А Маркус говорит Лайдже, что Гэвин прав, что без здорового тела нет здорового духа и два раза в неделю занимается с братом в оборудованном гараже. Гэвин ходит смотреть.
Иногда Гэвину кажется, что у Маркуса и Лайджа не занятия, а мучения. После них Лайджа бледный, лоб лоснится, ресницы мокрые, но не жалуется, хотя Гэвин видит, что он на пределе. Как после процедур в Институте. Маркус заставляет его делать жим на гакк-машине. Лайджа сжимает зубы и шипит. Уже после третьего подхода его ноги дрожат, он хватает воздух ртом. После четвертого, когда и руки и ноги начинают ходить ходуном, Маркус останавливает его. Только тогда:
— Терпи, надо через боль. Иначе не получится.
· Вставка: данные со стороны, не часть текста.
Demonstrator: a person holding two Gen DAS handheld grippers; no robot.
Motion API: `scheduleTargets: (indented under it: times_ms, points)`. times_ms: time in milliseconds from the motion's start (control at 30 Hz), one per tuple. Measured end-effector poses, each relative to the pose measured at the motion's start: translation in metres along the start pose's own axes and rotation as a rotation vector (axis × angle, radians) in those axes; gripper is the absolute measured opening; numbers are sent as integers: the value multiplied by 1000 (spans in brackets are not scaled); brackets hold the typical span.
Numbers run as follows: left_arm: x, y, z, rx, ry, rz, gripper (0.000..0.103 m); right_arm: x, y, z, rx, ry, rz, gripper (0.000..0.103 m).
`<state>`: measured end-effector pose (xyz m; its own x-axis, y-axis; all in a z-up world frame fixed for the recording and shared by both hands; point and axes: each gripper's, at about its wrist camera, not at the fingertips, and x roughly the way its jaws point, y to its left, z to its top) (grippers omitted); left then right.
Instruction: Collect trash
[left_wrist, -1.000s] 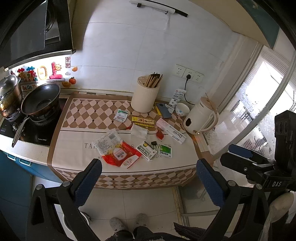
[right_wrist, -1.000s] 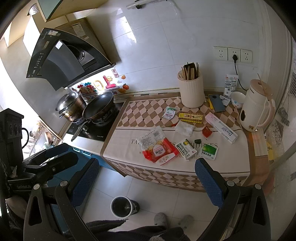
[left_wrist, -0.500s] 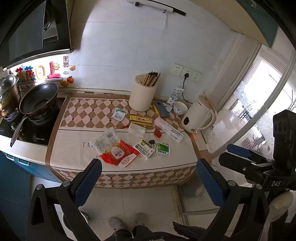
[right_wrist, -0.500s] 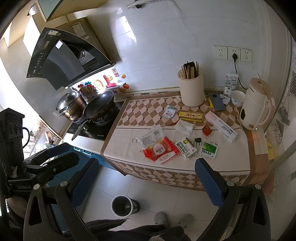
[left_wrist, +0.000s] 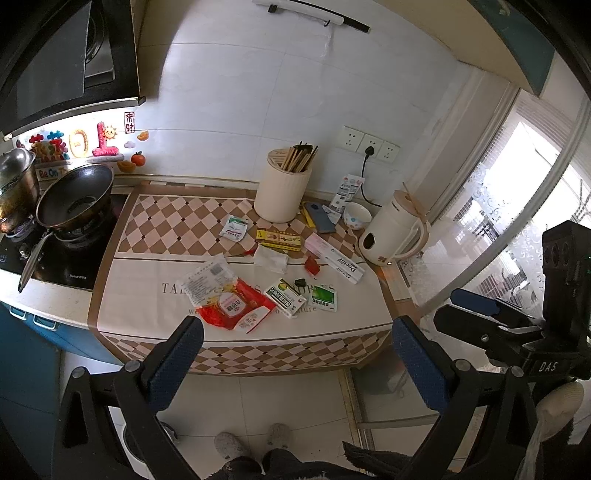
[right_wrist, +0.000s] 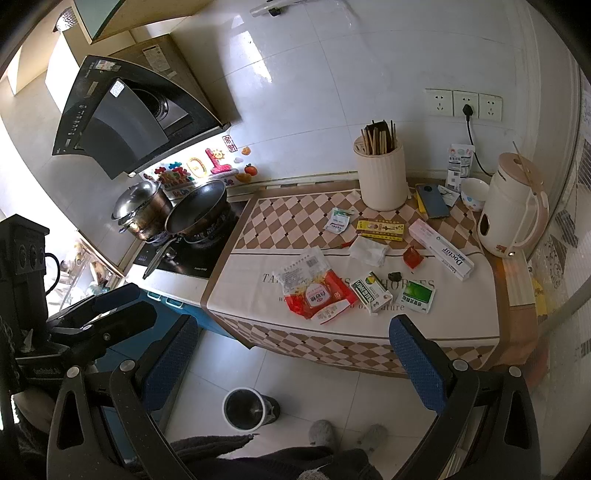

Гэвин как-будто терпит сам, сжимает кулаки и впивается ногтями в кожу. Ему тоже тяжело и хочется хватать воздух ртом, но он не уходит и не жалеет брата. Жалеть — не выход. В Институте мучили мозг. Маркус мучает тело. Пусть. Если Маркус говорит, что так надо — значит надо. Он смотрит, чувствует, переживает и понимает, что ему нравится быть рядом с ними. Он чувствует, как что-то сильное соединяет их троих в одно большое «мы». И это важно. Он не сильно задумывается почему. Важно, и все тут. Просто, когда они все вместе, его накрывает каждый раз эмоциями, новыми и сильными. Он в них не разбирается, но хочет испытывать их снова и снова, разделить равноправно на троих радость, которой пропитана атмосфера спортзала.